[Material provided — start]
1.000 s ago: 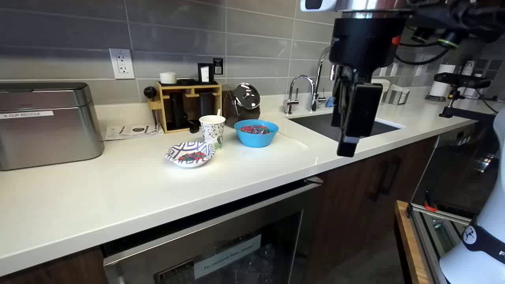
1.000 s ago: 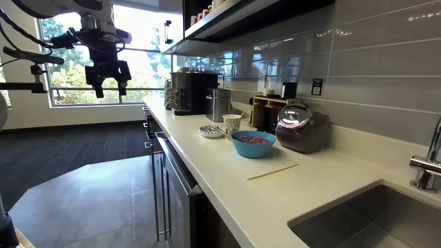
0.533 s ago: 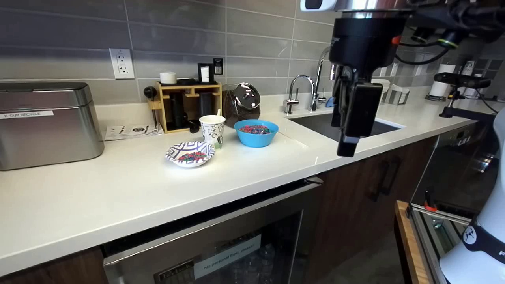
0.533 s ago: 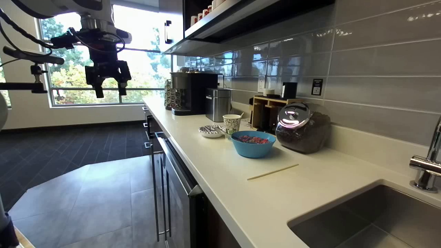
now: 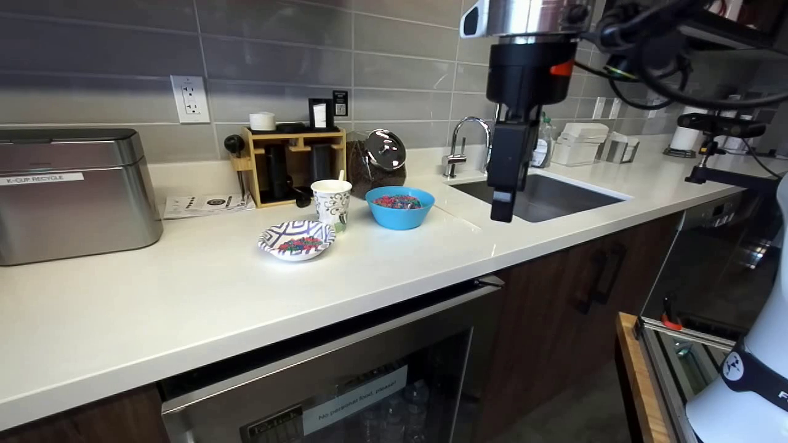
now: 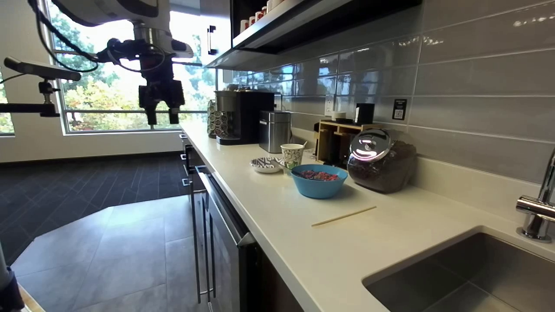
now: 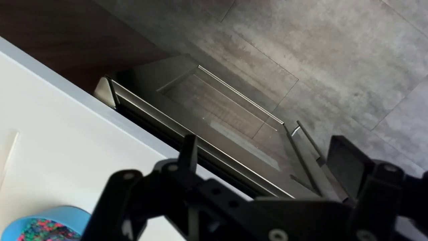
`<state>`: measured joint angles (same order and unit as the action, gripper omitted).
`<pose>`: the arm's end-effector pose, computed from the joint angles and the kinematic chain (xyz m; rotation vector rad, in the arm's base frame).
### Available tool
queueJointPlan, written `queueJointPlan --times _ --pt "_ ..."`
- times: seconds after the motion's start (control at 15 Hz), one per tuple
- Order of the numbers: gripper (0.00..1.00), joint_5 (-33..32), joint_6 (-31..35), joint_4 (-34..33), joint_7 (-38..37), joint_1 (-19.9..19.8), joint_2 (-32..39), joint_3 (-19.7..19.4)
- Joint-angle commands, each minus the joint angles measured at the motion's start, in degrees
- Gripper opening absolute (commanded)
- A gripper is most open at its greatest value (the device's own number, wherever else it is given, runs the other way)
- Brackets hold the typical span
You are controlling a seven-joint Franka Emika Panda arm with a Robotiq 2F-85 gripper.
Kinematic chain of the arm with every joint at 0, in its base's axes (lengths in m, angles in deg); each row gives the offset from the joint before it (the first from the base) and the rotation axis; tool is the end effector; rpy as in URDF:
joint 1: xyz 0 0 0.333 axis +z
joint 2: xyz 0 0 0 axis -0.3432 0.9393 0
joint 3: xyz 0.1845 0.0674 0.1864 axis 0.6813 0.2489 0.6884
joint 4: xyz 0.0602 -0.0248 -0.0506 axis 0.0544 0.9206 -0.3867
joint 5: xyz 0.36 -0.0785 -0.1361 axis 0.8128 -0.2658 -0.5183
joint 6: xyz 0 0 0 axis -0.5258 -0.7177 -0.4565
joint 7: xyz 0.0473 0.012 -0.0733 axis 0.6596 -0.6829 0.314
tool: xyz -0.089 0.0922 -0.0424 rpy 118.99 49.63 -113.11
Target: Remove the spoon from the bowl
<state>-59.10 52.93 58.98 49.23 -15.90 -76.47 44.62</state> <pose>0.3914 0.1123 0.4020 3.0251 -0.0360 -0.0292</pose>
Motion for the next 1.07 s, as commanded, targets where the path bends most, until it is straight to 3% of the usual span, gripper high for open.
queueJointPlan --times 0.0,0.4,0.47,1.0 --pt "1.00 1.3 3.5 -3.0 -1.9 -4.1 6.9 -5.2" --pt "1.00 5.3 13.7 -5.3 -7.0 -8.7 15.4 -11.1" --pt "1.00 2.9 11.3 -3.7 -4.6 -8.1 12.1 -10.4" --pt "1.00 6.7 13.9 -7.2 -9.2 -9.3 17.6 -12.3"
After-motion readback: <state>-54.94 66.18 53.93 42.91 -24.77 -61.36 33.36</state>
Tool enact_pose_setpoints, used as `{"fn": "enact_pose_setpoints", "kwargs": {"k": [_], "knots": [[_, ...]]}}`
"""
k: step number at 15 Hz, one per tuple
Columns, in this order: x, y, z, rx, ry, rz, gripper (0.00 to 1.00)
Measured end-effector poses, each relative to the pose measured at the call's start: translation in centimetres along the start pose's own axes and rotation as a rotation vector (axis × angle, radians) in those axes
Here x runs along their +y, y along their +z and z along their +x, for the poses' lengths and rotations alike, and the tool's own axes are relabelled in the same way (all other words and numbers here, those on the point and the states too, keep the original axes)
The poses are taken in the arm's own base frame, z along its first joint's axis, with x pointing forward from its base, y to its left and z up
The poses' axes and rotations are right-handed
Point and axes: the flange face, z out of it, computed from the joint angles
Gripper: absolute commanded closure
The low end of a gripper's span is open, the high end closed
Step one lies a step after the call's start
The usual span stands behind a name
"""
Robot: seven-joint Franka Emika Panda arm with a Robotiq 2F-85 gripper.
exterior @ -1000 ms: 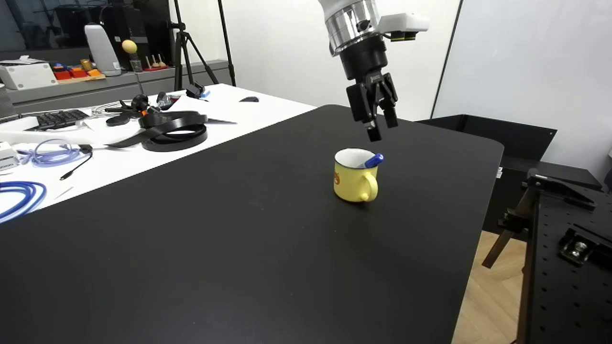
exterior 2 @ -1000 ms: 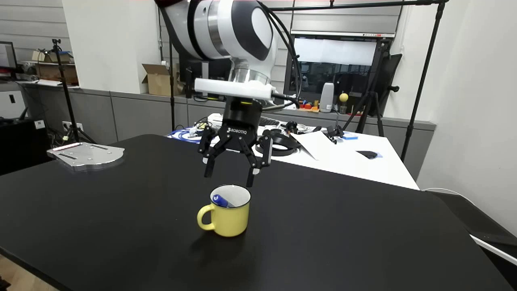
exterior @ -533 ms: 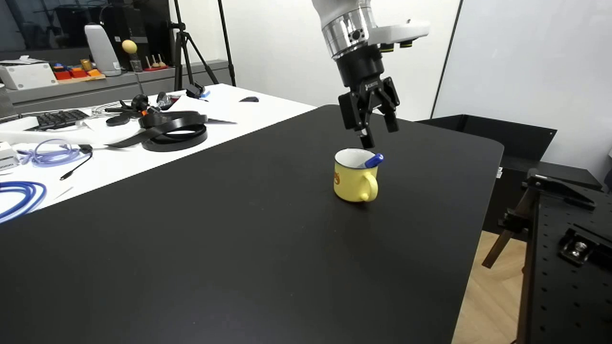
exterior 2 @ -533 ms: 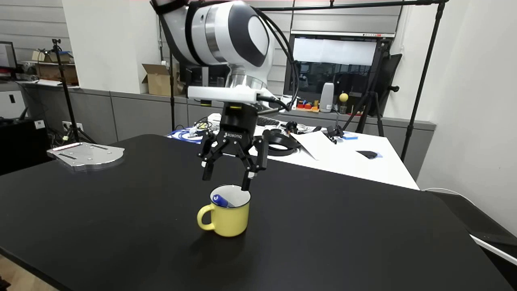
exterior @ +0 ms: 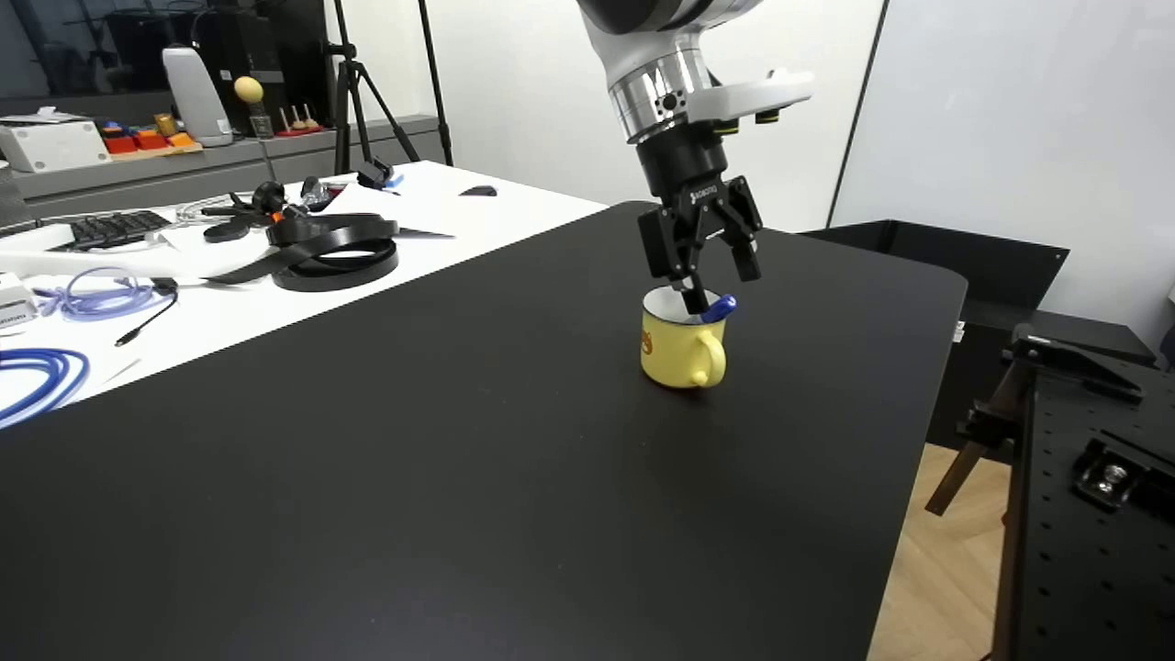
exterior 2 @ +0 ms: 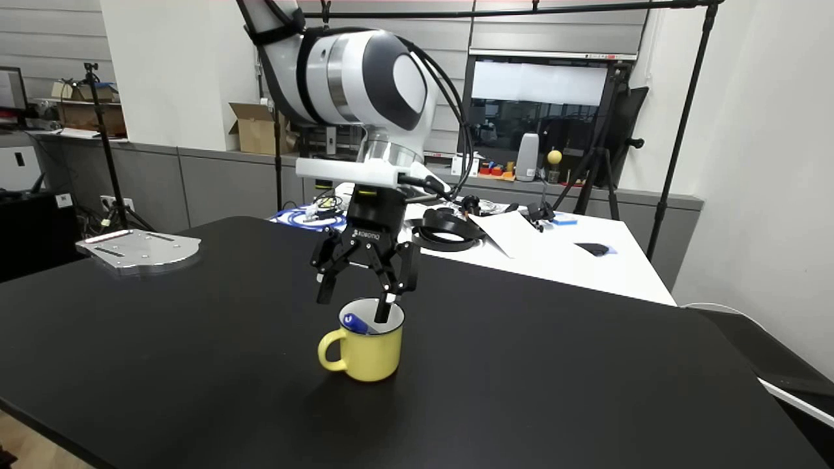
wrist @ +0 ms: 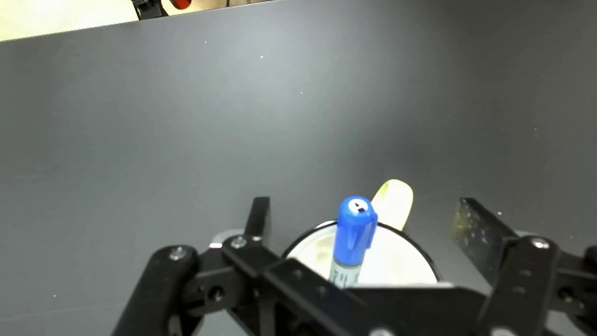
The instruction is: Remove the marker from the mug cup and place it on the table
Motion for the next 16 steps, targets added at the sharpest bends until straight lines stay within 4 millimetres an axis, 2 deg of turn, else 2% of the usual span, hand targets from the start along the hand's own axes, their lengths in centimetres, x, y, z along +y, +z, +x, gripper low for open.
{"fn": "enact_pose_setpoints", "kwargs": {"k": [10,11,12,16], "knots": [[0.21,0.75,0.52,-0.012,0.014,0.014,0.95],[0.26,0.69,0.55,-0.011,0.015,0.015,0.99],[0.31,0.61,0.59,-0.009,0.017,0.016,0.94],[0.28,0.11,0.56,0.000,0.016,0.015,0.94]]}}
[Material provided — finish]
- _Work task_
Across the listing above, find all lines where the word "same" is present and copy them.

- _Expected answer_
`<state>`: measured joint angles (same order and unit as the action, gripper omitted).
Here x runs along their +y, y along their +z and z along their +x, for the poses' lengths and rotations alike, and the tool's own axes are relabelled in the same way (all other words and numbers here, those on the point and the states too, keep the original axes)

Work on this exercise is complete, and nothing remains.